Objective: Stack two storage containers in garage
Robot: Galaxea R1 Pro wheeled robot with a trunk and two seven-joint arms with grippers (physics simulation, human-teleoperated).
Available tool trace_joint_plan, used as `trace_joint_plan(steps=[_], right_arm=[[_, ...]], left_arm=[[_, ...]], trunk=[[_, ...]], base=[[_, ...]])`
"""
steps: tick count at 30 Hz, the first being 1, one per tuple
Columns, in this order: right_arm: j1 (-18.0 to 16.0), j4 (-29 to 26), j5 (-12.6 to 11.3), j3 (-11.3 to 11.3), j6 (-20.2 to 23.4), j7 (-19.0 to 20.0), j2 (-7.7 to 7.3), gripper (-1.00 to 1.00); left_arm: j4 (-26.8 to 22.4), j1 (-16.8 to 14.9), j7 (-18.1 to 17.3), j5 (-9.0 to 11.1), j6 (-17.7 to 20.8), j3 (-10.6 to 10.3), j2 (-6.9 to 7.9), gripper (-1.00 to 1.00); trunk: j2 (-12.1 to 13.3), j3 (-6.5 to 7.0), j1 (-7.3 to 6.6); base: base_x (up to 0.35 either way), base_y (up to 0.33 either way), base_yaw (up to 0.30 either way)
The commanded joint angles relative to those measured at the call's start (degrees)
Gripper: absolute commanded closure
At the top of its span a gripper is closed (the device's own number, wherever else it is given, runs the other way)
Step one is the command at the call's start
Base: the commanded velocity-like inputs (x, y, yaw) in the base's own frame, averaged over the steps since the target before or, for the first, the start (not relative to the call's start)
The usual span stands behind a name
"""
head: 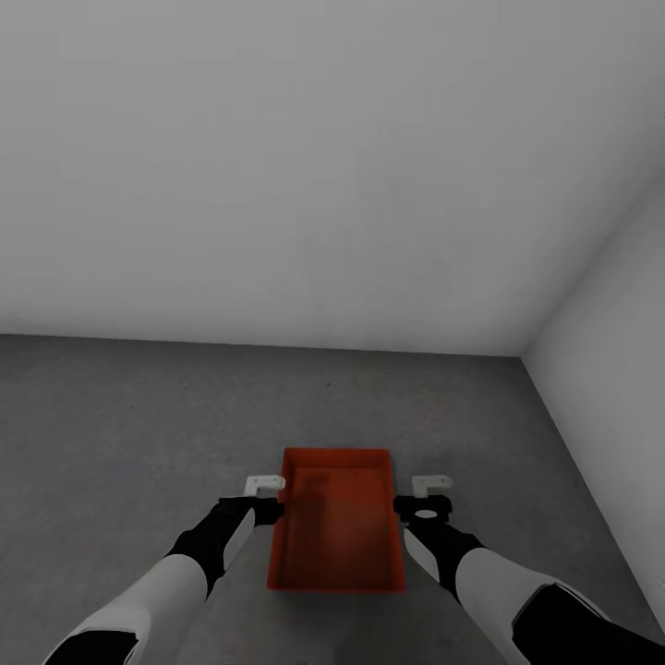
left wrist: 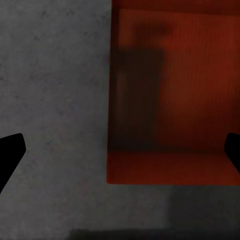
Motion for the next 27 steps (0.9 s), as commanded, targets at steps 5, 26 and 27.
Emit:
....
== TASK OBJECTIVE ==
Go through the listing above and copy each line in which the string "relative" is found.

== EXERCISE OUTPUT ==
The commanded joint angles relative to those measured at the call's start (degrees)
Base: the commanded velocity-like inputs (x, y, yaw) in the base's own frame, averaged over the steps since the target before or, for the first, the start (not relative to the call's start)

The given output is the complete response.